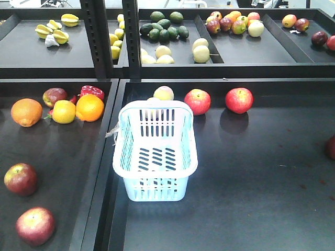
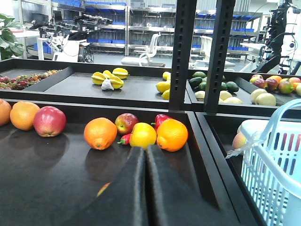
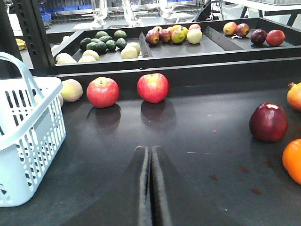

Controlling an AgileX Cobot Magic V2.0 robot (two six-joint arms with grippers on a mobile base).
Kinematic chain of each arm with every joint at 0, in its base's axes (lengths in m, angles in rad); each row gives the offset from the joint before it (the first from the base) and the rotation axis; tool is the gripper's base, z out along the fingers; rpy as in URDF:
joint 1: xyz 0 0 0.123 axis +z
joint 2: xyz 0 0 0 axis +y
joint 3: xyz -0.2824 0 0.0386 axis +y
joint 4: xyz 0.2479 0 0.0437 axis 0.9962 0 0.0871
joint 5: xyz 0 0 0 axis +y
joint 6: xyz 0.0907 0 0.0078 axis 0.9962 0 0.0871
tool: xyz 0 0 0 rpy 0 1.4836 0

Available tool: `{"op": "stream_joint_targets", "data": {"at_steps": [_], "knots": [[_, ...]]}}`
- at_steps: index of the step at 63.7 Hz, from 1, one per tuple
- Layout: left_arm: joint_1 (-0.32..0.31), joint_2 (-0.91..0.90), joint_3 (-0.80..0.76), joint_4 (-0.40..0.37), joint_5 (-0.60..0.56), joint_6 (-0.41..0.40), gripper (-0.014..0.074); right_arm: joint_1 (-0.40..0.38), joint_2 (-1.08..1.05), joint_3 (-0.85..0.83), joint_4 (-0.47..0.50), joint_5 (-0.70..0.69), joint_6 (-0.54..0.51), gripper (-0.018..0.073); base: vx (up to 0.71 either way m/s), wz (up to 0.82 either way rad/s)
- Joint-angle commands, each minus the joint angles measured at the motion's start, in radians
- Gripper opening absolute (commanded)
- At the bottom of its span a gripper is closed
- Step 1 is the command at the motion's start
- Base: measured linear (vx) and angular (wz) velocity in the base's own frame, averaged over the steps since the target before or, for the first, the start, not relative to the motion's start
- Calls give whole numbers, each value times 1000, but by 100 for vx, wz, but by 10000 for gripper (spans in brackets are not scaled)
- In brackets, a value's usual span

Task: Pick three apples into basket with both arms

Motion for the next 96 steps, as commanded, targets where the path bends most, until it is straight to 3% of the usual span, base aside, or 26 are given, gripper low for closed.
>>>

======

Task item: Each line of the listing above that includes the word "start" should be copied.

Result of this task:
- Joint-angle commands, each minus the joint angles measured at the motion's start, in radians
- Step 1 is the command at the motion's start
- Base: measured linear (vx) and angular (wz) velocity in the base's own frame, averaged over the steps since the target before or, for the first, the start, not relative to the motion's start

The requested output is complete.